◆ **Work required**
Exact wording is required: transcribe all the entries and leave the images out.

Dataset items:
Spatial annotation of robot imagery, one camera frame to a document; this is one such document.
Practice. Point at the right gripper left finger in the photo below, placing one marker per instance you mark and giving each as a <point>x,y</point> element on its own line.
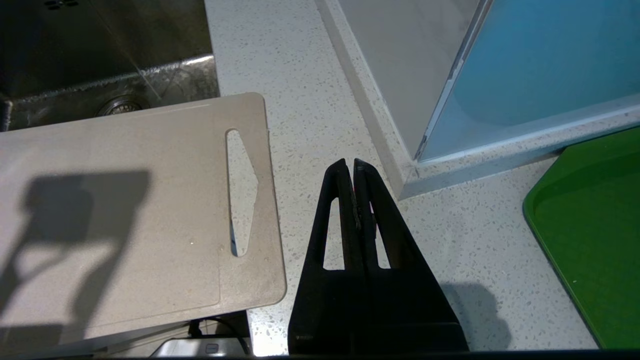
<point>327,300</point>

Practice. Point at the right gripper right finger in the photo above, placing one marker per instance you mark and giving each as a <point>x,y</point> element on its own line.
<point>400,300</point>

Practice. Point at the beige plastic cutting board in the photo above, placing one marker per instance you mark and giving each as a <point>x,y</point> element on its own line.
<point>125,215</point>

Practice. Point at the green plastic tray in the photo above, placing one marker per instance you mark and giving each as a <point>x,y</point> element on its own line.
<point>590,240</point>

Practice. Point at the blue glass panel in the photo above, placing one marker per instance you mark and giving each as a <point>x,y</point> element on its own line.
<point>540,75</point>

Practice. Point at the metal sink drain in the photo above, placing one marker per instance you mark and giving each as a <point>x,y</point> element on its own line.
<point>121,105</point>

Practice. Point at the stainless steel sink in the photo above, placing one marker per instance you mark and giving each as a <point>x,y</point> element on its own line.
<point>100,55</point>

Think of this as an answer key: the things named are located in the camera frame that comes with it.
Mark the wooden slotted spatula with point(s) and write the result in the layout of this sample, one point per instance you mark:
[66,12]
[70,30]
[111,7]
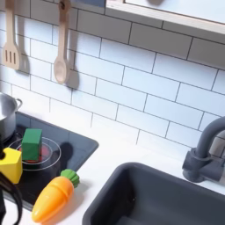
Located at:
[10,52]

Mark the black toy stove top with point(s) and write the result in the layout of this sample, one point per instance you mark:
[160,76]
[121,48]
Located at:
[70,146]

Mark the dark grey sink basin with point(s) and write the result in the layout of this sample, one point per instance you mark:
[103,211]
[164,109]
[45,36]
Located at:
[152,199]

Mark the yellow block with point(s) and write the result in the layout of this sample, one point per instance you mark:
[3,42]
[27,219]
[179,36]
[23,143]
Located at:
[11,165]

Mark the dark grey tap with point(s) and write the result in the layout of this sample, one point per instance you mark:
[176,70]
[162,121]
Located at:
[203,158]

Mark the orange toy carrot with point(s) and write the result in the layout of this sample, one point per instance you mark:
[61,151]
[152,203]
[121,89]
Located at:
[54,196]

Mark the wooden spoon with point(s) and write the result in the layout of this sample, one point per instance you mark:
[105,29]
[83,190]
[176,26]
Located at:
[61,66]

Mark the green block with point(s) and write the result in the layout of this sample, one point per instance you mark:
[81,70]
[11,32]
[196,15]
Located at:
[31,144]

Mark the white wooden cabinet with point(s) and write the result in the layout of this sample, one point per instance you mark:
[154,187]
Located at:
[175,13]

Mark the steel pot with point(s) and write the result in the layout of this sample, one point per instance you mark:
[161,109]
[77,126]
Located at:
[6,114]

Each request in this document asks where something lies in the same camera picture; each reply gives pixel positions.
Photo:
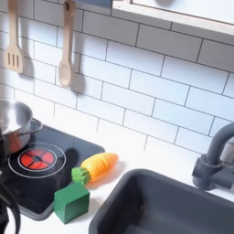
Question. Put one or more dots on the slotted wooden spatula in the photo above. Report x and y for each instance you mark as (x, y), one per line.
(13, 58)

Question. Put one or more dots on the dark grey tap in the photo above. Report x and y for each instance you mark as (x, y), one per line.
(210, 170)

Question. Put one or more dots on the orange toy carrot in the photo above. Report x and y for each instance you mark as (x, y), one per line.
(99, 166)

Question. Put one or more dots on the dark grey sink basin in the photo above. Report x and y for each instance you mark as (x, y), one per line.
(170, 207)

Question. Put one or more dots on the wooden spoon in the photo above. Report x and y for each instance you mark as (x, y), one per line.
(65, 70)

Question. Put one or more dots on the white wooden window frame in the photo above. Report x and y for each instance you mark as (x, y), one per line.
(182, 16)

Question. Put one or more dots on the black toy stove top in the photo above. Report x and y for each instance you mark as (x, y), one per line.
(61, 152)

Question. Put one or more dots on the green wooden block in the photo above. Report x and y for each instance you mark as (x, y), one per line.
(71, 203)

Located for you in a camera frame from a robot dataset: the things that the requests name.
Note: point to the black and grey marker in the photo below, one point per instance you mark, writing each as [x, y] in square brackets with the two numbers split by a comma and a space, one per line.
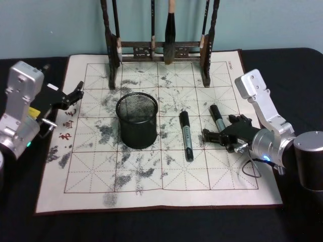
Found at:
[187, 137]
[216, 114]

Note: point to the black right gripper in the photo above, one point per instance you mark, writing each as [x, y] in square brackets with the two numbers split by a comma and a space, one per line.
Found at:
[238, 137]

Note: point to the black table cloth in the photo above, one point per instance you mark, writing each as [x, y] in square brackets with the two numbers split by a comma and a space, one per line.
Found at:
[151, 228]

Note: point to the black mesh pen cup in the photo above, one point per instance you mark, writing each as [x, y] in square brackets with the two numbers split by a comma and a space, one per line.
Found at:
[137, 131]

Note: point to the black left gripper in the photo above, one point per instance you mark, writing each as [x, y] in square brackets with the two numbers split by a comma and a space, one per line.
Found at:
[49, 99]

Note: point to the dark wooden brush rack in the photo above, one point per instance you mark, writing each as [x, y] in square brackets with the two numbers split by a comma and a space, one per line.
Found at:
[112, 73]

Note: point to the thin dark calligraphy brush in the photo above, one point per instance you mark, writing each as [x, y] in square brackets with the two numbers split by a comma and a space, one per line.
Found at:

◆ **Result below**
Spatial annotation of robot imagery, one camera frame to a document; this is one such document.
Practice. Point at the right gripper left finger in the photo below, placing one marker per instance you mark and giving each as a <point>x,y</point> element on its own line.
<point>327,300</point>

Practice. Point at the right gripper right finger in the photo above, placing one marker per instance you mark and giving each as a <point>x,y</point> element on its own line.
<point>400,300</point>

Practice. Point at the beige plastic cutting board in the photo above, placing one marker per instance you mark and giving each as a <point>x,y</point> element on its own line.
<point>125,215</point>

Practice. Point at the green plastic tray in the photo above, placing one marker per instance you mark and giving each as a <point>x,y</point> element on its own line.
<point>590,240</point>

Practice. Point at the blue glass panel in the photo above, placing one marker per instance you mark and giving each as a <point>x,y</point> element on its own line.
<point>540,75</point>

Practice. Point at the metal sink drain in the photo above, placing one marker per instance you mark and giving each as a <point>x,y</point> element on its own line.
<point>121,105</point>

Practice. Point at the stainless steel sink in the photo above, placing one marker per instance you mark and giving each as a <point>x,y</point> element on its own line.
<point>100,55</point>

Think of this as an answer key: the things named are located in the camera frame that comes with it.
Mark the wooden slotted spatula with point(s) and write the result in the layout of this sample, one point per instance you mark:
[66,12]
[70,30]
[111,7]
Located at:
[10,52]

Mark the black toy stove top with point(s) and write the result in the layout of this sample, one point per instance you mark:
[160,76]
[121,48]
Located at:
[70,146]

Mark the dark grey sink basin with point(s) and write the result in the layout of this sample, one point per instance you mark:
[103,211]
[164,109]
[45,36]
Located at:
[152,199]

Mark the yellow block with point(s) and write the result in the layout of this sample, one point per instance you mark:
[3,42]
[27,219]
[179,36]
[23,143]
Located at:
[11,165]

Mark the dark grey tap with point(s) and write the result in the layout of this sample, one point per instance you mark:
[176,70]
[162,121]
Located at:
[203,158]

Mark the orange toy carrot with point(s) and write the result in the layout of this sample, one point per instance you mark:
[61,151]
[152,203]
[121,89]
Located at:
[54,196]

Mark the wooden spoon with point(s) and write the result in the layout of this sample, one point per instance you mark:
[105,29]
[83,190]
[176,26]
Located at:
[61,66]

Mark the green block with point(s) and write the result in the layout of this sample, one point per instance you mark:
[81,70]
[11,32]
[196,15]
Located at:
[31,144]

Mark the white wooden cabinet with point(s) and write the result in the layout of this sample, one point per instance you mark:
[154,187]
Located at:
[175,13]

Mark the steel pot with point(s) and write the result in the layout of this sample, one point per instance you mark:
[161,109]
[77,126]
Located at:
[6,114]

Each request in this document asks where something lies in the same camera picture; each reply gives pixel positions.
Photo:
Question. Put one or more dots on the slotted wooden spatula in the photo above. Report x and y for each instance you mark as (x, y), one per line.
(13, 58)

Question. Put one or more dots on the dark grey tap in the photo above. Report x and y for each instance you mark as (x, y), one per line.
(210, 170)

Question. Put one or more dots on the orange toy carrot in the photo above. Report x and y for each instance you mark as (x, y), one per line.
(99, 166)

Question. Put one or more dots on the dark grey sink basin in the photo above. Report x and y for each instance you mark as (x, y), one per line.
(170, 207)

Question. Put one or more dots on the wooden spoon in the photo above. Report x and y for each instance you mark as (x, y), one per line.
(65, 70)

Question. Put one or more dots on the white wooden window frame in the photo above. Report x and y for each instance you mark as (x, y), one per line.
(182, 16)

Question. Put one or more dots on the black toy stove top in the photo above. Report x and y for each instance you mark as (x, y), one per line.
(61, 152)

Question. Put one or more dots on the green wooden block in the photo above. Report x and y for each instance you mark as (x, y), one per line.
(71, 203)

Located for you in a camera frame from a robot dataset: the things that the requests name.
Note: point to the black and grey marker in the photo below, one point per instance you mark, writing each as [x, y] in square brackets with the two numbers split by a comma and a space, one per line.
Found at:
[187, 137]
[216, 114]

Note: point to the black right gripper in the photo above, one point per instance you mark, writing each as [x, y] in square brackets with the two numbers split by a comma and a space, one per line.
Found at:
[238, 137]

Note: point to the black table cloth in the photo above, one point per instance you mark, writing each as [x, y] in square brackets with the two numbers split by a comma and a space, one per line.
Found at:
[151, 228]

Note: point to the black mesh pen cup in the photo above, one point per instance you mark, writing each as [x, y] in square brackets with the two numbers split by a comma and a space, one per line.
Found at:
[137, 131]

Note: point to the black left gripper in the photo above, one point per instance you mark, writing each as [x, y] in square brackets with the two numbers split by a comma and a space, one per line.
Found at:
[49, 99]

Note: point to the dark wooden brush rack in the photo above, one point per instance you mark, writing each as [x, y] in square brackets with the two numbers split by a comma and a space, one per line.
Found at:
[112, 73]

Note: point to the thin dark calligraphy brush in the photo above, one point per instance you mark, writing each as [x, y] in square brackets with the two numbers split by a comma and a space, one per line.
Found at:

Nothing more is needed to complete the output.